Task to complete.
Working from the records below, repeat exactly the lines starting at the line that contains "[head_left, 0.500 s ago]" and ending at the line that contains "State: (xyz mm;", inclusive.

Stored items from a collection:
'''
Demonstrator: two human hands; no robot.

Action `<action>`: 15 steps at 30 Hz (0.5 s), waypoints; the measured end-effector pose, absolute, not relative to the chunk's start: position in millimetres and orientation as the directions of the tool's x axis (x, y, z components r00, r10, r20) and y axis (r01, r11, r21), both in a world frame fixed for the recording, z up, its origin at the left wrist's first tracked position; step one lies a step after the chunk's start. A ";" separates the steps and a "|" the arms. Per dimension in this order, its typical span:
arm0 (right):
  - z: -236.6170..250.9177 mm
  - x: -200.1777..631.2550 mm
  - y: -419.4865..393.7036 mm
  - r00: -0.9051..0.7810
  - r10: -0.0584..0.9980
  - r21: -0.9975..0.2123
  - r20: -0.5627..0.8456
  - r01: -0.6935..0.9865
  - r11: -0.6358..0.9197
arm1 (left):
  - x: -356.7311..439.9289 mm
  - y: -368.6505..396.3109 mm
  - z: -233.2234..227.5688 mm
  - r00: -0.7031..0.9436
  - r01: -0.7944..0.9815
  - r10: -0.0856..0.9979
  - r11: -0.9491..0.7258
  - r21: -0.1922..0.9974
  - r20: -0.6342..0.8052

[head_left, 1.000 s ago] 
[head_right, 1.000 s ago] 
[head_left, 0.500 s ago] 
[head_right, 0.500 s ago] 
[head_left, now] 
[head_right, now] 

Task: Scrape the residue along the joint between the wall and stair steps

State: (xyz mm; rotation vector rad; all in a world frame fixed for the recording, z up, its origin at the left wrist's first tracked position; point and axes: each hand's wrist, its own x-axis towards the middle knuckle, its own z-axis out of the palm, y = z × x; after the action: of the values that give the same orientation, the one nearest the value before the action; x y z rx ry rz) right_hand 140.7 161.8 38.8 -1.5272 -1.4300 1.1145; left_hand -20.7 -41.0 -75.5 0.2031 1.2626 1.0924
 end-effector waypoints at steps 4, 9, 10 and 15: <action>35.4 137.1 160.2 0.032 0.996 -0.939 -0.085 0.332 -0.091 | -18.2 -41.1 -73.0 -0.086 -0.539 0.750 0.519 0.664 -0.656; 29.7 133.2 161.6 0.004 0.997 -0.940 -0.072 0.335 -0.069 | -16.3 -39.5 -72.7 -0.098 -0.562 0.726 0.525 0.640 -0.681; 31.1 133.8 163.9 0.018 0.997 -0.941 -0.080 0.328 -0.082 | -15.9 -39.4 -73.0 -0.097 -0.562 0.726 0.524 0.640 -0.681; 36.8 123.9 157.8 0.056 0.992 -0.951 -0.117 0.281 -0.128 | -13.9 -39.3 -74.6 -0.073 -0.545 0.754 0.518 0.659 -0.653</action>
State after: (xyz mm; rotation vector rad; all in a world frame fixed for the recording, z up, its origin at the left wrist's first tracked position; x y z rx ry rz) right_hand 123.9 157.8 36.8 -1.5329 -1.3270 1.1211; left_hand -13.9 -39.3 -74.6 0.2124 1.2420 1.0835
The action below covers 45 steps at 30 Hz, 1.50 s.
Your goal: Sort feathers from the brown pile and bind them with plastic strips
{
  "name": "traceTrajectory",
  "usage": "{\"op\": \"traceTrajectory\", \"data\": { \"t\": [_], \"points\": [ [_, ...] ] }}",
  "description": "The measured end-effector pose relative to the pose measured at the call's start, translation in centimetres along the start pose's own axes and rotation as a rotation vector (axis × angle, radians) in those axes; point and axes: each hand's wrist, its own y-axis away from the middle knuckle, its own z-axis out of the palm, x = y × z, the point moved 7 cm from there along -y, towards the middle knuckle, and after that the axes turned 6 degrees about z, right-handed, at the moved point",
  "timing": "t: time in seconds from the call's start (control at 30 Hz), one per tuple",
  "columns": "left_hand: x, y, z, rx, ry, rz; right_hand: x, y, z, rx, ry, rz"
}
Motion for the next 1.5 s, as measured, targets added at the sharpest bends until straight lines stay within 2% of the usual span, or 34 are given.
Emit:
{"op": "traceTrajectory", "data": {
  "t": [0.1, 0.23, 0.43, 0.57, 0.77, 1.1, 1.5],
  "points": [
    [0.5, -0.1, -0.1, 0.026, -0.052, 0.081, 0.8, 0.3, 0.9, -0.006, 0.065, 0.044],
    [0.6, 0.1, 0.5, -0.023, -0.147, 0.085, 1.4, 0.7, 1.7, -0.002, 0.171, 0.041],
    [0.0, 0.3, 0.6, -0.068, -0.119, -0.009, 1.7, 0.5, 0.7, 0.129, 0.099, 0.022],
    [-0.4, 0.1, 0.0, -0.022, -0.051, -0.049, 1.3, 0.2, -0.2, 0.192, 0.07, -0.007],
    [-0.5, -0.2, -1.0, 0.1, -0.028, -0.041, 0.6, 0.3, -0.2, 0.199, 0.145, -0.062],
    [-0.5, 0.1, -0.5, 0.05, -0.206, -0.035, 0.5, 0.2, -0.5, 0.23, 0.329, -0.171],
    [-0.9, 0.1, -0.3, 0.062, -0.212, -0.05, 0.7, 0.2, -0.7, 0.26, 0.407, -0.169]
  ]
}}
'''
Result.
[head_left, 0.500 s ago] 
[head_right, 0.500 s ago] 
[head_left, now] 
[head_right, now] 

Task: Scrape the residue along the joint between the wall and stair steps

State: (xyz mm; rotation vector rad; all in a world frame fixed for the recording, z up, its origin at the left wrist's first tracked position; point and axes: each hand's wrist, its own x-axis towards the middle knuckle, its own z-axis out of the palm, y = z × x; after the action: of the values that give the same orientation, the one nearest the value before the action; x y z rx ry rz) right_hand 140.7 161.8 38.8 -1.5272 -1.4300 1.1145; left_hand -20.7 -41.0 -75.5 0.2031 1.2626 1.0924

What the exercise asked for is complete.